A curious case of board governance in rising geopolitical tensions : When shareholder and financial institution interests are at odds — a case study of a Canadian bank

Bogie Ozdemir
In an era of escalating geopolitical tensions, it is critical for governments to prevent or tightly control foreign influence and interference in the industries that are strategically vital to a country’s sovereignty, stability, and resilience. Financial services and banking is at or near the top of these vital industries where geopolitical risk significantly increases bank systemic risk. There are new guidelines and regulations in place to prevent foreign influence and interference from a national security perspective.

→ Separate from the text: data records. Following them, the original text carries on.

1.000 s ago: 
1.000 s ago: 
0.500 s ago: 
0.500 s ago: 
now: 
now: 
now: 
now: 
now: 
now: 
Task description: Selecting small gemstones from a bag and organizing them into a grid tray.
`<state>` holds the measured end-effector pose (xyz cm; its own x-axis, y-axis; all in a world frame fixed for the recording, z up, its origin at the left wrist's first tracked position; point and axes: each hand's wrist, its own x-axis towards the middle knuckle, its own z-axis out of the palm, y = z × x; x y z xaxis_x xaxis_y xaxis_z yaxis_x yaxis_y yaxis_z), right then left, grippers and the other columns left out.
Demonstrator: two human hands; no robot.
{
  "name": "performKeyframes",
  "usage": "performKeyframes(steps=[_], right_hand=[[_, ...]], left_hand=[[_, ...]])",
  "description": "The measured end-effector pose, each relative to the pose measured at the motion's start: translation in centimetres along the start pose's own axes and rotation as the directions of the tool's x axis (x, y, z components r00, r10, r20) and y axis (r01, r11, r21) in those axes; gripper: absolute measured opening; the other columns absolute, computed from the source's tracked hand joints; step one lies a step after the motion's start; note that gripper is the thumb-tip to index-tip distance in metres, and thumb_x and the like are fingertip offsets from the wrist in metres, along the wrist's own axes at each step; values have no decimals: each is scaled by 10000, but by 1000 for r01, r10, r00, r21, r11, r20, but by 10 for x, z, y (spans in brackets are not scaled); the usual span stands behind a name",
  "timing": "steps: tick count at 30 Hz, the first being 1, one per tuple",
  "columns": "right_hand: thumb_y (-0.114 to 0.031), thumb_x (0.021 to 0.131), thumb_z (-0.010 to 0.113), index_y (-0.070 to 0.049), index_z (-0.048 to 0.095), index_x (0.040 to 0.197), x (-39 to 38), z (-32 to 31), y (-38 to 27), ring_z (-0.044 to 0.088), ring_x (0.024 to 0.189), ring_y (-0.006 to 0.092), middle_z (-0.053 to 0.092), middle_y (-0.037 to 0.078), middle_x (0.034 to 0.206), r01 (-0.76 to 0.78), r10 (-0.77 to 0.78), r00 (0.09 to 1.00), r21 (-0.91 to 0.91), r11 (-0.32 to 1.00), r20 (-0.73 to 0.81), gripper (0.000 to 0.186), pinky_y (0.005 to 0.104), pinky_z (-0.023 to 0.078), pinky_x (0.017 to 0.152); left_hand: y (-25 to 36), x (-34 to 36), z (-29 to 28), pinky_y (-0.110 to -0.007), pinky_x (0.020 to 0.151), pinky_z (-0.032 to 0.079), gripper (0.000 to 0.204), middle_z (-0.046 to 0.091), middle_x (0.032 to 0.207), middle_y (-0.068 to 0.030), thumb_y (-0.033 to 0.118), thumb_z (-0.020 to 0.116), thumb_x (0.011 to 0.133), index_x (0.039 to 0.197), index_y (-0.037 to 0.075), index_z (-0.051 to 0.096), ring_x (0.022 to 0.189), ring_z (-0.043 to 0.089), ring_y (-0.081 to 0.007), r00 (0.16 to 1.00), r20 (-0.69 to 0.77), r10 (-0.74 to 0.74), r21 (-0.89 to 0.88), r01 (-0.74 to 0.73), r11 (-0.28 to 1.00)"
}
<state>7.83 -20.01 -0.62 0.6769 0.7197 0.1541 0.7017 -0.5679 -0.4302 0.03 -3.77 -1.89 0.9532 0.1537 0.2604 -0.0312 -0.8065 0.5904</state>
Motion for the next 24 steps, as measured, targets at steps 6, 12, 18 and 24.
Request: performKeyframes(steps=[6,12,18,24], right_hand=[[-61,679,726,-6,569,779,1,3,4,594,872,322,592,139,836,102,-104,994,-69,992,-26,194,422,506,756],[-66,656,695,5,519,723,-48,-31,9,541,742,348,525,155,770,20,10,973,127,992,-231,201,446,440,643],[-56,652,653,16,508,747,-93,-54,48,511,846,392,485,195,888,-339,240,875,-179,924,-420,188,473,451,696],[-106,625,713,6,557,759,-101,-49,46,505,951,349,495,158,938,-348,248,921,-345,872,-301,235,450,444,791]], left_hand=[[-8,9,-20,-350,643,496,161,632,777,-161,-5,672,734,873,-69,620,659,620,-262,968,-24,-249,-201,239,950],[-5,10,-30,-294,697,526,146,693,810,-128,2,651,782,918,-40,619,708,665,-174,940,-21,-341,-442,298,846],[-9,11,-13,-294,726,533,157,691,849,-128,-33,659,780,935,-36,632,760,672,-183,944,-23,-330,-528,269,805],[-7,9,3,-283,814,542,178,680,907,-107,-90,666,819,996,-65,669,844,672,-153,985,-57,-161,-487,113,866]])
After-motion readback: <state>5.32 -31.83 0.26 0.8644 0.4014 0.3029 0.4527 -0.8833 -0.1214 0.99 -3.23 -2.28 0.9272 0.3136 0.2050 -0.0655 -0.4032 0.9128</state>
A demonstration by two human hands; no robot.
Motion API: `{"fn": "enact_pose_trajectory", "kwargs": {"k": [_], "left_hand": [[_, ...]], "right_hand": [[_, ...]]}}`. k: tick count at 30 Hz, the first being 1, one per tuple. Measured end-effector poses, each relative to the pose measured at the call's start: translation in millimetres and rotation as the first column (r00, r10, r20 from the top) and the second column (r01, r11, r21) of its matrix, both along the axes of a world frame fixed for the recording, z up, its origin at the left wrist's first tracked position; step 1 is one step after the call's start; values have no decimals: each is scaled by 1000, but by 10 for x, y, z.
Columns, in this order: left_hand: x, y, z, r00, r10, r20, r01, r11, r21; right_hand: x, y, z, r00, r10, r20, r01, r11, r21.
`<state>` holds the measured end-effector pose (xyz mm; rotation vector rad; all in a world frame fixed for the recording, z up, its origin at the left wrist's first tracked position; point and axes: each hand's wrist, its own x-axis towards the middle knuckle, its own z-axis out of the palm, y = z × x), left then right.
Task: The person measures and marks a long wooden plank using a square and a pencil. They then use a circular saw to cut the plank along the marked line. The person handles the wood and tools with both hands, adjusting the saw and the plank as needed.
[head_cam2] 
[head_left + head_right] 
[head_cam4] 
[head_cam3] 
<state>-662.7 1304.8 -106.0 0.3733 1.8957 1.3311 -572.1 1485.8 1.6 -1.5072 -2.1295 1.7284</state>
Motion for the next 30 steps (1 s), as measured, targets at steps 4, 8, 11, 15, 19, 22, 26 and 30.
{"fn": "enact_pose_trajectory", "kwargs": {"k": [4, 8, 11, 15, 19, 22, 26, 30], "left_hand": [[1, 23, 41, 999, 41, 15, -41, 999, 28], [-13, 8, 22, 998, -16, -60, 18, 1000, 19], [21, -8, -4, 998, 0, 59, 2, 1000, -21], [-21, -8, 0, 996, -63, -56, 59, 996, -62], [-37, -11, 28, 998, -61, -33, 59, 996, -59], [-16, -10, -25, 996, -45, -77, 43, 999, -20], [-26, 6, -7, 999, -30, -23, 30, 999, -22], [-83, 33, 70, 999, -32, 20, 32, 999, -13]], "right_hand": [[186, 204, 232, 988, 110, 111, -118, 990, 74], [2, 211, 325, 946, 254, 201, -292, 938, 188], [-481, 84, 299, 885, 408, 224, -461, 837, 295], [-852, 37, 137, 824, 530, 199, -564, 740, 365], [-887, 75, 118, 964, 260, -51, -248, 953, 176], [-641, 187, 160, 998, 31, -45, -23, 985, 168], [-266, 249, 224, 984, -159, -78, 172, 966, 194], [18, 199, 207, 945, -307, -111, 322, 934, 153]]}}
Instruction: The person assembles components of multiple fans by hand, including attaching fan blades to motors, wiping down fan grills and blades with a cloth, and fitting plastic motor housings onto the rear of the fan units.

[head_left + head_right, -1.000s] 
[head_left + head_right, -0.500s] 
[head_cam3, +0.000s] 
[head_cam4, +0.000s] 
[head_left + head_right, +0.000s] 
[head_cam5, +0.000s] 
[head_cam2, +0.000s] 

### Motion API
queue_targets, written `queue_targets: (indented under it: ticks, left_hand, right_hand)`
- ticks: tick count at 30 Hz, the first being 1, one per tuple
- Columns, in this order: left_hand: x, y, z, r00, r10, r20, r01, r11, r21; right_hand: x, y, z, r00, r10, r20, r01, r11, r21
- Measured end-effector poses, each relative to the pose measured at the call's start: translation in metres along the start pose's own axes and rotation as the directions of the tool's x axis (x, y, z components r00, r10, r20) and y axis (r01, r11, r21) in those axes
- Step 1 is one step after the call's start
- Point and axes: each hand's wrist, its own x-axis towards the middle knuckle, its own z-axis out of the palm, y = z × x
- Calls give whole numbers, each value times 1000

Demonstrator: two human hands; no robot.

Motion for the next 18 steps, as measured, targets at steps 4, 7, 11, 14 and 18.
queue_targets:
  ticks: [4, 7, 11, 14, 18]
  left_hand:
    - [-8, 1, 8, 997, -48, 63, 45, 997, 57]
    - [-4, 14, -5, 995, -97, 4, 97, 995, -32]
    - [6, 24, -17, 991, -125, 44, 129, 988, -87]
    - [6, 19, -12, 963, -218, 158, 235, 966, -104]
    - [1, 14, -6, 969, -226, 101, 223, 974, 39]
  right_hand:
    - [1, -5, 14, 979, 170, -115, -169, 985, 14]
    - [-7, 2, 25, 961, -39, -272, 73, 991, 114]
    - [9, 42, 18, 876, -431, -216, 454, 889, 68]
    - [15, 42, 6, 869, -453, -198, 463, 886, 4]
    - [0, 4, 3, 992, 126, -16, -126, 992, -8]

Government intervention through the use of ministerial and national security tools (divest orders, enhanced security conditions) is relatively rare. When a government intervenes in a board’s governance, it introduces a unique dynamic where the board must balance its traditional fiduciary duties with specific government objectives, significantly affecting the board’s independence, accountability, and decision-making processes. It may also put the shareholders’ interests at odds with the financial institution. These topics are discussed in this paper. It presents a case study of government intervention due to national security concerns, relying on publicly available information. The discussion is then extended to the board governance challenges and application of board governance principles in this peculiar situation. This article is also included in The Business & Management Collection which can be accessed at https://hstalks.com/business/.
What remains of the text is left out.